Representatives of the National Granite Workers' Association and the Venezuelan Technical Marble-Maker have reported significant progress in placing their products in Cuba, Bolivia, Brazil, and Panama. Both groups cited support from the Venezuela Exports program, which provides an essential bridge for Venezuelan businesses through the Foreign Trade Bank (Bancoex). 

Other important platforms include the Member States of the Common Market of the South (Mercosur) and the Bolivarian Alliance for the Peoples of Our America (ALBA).

Despite recent growth, the alternative business sector has yet to regain its former capacity of 2009, when the country was earning over USD $9 billion in non-oil exports. 

Dire Predictions

The International Monetary Fund (IMF) this week predicted Venezuela’s economy will shrink more than any other in the world by the end of 2015.

In it’s World Economic Outlook report published on Tuesday, the IMF estimated a 10 percent contraction of gross domestic product and an average of 159 percent inflation by December.

The Washington-based organization also forecasted a 6 percent contraction for 2016, with inflation rates rising to 204.

Although the Venezuelan government has taken little action to stem rising inflation this year, analysts argue they are waiting for after the Dec 6th parliamentary elections to implement economic reforms. 
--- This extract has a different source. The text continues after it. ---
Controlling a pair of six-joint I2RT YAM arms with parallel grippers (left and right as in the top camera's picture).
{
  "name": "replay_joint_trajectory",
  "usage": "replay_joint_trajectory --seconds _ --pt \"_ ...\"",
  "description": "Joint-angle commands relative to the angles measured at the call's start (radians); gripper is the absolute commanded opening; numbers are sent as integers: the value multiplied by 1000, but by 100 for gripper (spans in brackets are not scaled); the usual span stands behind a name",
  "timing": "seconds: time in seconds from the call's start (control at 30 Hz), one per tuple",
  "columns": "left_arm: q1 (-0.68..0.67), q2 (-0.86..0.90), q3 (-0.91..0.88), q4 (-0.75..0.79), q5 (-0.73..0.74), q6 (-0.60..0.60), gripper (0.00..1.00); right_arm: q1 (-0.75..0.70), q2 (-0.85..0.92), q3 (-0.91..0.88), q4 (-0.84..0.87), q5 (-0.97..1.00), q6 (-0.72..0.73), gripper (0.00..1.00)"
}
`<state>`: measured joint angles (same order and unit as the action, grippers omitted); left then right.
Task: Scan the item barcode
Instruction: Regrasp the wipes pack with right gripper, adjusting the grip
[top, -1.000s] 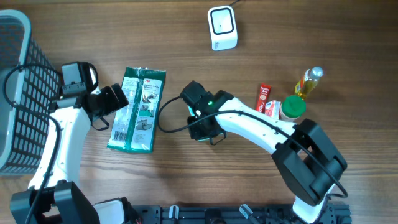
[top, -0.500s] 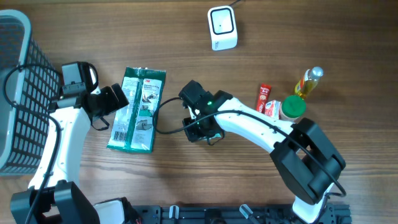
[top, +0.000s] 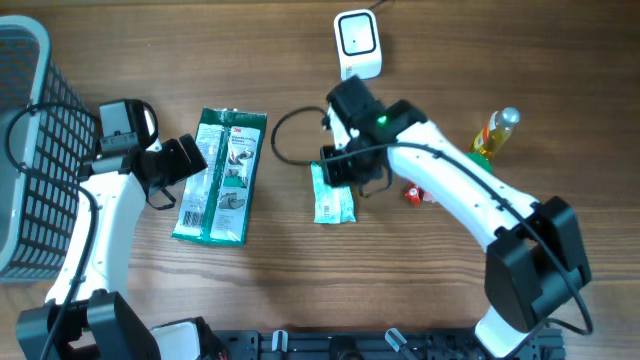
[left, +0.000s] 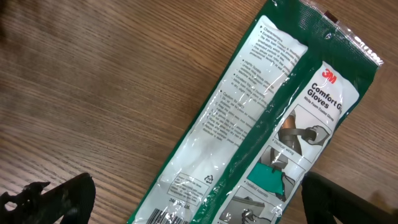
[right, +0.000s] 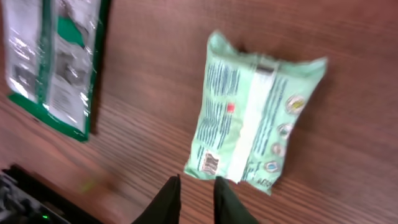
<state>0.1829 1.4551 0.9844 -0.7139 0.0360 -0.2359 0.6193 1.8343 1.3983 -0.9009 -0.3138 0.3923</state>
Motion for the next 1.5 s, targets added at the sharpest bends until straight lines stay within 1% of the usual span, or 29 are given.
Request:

The socialist administration has long cited its dependency on oil revenue as a source of instability, citing Dutch disease and vulnerability to market flux. 

“We cannot continue extracting raw materials and importing products to satisfy our needs […] That is a model which does not create employment, it is basically monopolistic that has historically trampled small and medium industry,” the trade minister Delgado said in an interview in July. 

Both President Nicolas Maduro and his predecessor Hugo Chavez tried promoting expansion in national production, both agricultural and otherwise, with limited results. 

But faced with decreased spending power and the scarcity of basic grocery items, alternative markets and co-ops are springing up across the country as grassroots groups rally at the front lines of what Maduro has dubbed the “economic war.” 

Despite these small-scale projects being a direct result of the recession, Delgado believes they will also pave the way out of the crisis.

“Overcoming our historic dependency is the only strategy for defeating the economic war,” she said.